+++ Given records +++
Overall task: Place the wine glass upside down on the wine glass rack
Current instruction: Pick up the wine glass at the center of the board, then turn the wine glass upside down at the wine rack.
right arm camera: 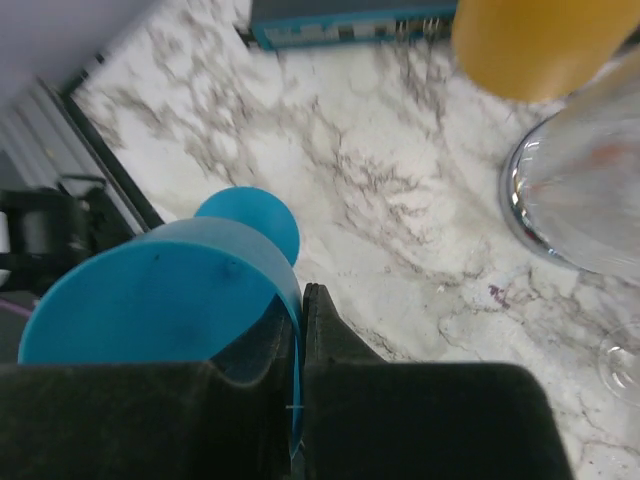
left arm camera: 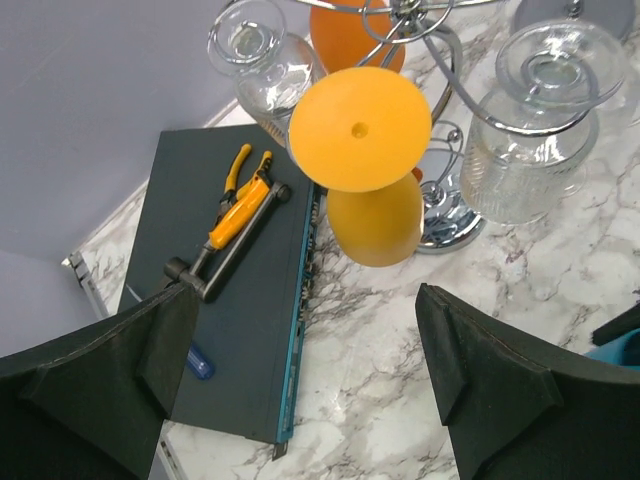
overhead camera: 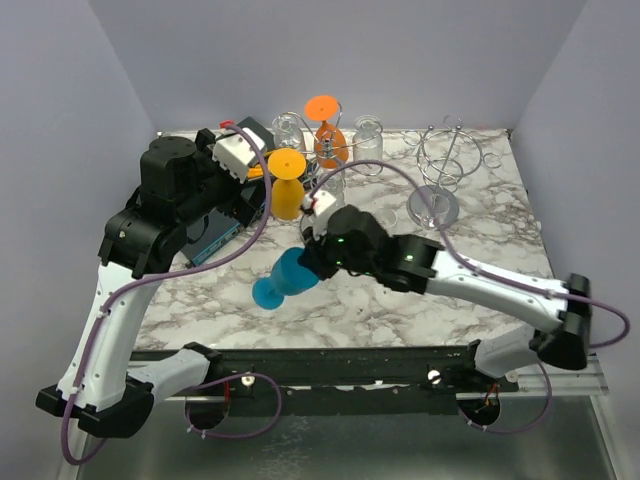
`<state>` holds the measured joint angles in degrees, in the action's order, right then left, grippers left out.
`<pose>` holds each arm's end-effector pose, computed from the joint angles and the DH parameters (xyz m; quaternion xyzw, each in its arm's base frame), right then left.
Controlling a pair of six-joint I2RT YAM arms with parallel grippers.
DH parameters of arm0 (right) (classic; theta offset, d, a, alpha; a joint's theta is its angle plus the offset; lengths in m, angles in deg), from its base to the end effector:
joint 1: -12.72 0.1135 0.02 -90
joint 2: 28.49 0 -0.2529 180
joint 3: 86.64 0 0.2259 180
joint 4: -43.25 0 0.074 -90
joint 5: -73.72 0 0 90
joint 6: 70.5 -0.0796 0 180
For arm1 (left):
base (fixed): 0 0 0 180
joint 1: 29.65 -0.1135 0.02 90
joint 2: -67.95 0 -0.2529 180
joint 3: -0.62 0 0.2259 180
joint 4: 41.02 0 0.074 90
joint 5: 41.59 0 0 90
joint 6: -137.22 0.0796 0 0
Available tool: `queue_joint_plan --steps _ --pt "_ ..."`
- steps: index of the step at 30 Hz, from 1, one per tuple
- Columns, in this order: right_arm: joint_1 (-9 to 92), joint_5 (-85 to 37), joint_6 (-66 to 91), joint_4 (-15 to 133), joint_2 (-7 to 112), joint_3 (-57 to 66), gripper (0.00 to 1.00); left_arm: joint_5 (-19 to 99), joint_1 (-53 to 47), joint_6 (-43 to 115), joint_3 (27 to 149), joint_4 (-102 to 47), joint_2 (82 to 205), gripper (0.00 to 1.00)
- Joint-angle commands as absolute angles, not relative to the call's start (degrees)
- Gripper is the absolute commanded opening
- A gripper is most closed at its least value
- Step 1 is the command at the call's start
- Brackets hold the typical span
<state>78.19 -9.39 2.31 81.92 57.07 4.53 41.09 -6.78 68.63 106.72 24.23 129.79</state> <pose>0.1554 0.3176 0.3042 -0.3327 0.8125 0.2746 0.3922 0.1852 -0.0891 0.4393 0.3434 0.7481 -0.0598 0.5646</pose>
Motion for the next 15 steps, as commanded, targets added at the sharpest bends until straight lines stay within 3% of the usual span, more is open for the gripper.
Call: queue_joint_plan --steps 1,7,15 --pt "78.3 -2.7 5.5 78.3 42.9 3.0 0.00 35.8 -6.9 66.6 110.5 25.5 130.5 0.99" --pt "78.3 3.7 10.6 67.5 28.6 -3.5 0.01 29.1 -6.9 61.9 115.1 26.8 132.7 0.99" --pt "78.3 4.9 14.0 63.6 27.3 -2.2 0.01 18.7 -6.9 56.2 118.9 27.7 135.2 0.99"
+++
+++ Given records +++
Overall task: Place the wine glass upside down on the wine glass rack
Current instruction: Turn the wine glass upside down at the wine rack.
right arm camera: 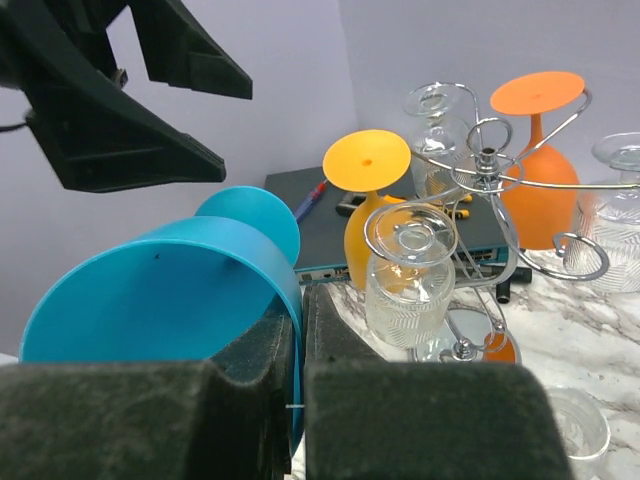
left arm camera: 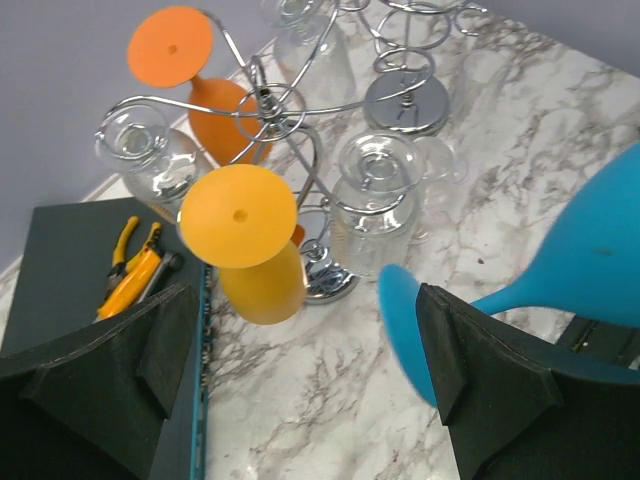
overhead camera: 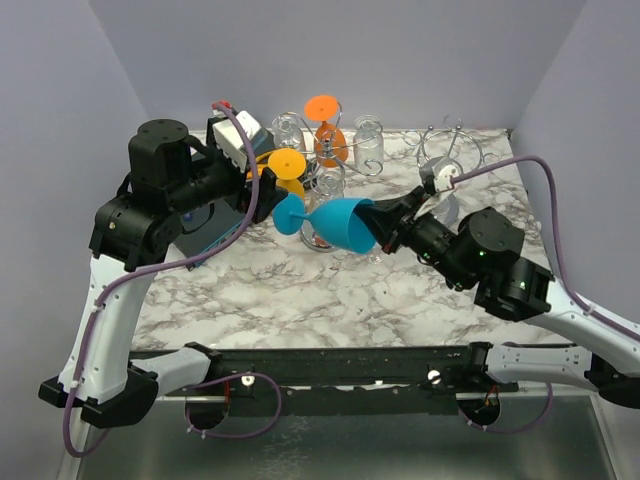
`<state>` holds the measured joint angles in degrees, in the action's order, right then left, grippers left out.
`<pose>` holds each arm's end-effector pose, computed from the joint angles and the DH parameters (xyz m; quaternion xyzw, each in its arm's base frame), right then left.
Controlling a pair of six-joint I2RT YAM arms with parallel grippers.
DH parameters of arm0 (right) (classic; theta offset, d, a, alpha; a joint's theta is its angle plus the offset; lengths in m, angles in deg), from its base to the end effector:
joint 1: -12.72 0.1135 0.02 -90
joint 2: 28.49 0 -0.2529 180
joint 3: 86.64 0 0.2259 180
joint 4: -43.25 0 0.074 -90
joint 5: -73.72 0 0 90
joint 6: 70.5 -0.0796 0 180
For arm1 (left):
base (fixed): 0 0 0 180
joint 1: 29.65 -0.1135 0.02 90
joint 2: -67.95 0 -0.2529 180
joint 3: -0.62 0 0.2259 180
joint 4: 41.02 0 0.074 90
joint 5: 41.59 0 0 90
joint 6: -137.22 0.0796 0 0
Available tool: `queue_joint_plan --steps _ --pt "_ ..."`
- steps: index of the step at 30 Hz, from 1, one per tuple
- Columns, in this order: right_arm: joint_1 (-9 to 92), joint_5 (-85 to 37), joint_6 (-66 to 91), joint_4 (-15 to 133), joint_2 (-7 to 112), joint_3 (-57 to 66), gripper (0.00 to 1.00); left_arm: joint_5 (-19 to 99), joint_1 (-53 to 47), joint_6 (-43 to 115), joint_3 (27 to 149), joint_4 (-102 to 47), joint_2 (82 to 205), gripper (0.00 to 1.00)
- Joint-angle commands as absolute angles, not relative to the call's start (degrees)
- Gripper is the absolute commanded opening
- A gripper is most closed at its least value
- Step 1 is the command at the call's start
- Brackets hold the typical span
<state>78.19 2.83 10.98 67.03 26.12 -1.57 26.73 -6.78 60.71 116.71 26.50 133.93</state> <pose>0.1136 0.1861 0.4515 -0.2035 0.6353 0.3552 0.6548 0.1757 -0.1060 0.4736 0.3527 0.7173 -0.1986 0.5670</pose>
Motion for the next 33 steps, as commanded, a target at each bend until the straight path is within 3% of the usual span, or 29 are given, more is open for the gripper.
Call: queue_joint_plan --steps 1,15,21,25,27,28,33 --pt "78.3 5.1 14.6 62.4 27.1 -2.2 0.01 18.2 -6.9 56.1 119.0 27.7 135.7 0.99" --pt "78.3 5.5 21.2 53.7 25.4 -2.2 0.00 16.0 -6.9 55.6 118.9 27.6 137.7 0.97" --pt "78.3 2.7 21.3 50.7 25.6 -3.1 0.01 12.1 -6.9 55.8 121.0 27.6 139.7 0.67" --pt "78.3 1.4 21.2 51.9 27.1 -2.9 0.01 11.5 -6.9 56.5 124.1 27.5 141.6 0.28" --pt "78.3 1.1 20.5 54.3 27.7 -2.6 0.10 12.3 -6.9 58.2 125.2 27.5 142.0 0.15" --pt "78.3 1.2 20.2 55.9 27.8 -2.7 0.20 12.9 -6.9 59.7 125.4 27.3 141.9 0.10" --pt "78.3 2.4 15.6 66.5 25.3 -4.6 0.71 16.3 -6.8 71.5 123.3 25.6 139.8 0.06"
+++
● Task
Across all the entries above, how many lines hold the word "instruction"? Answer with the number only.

● Result for this exercise
2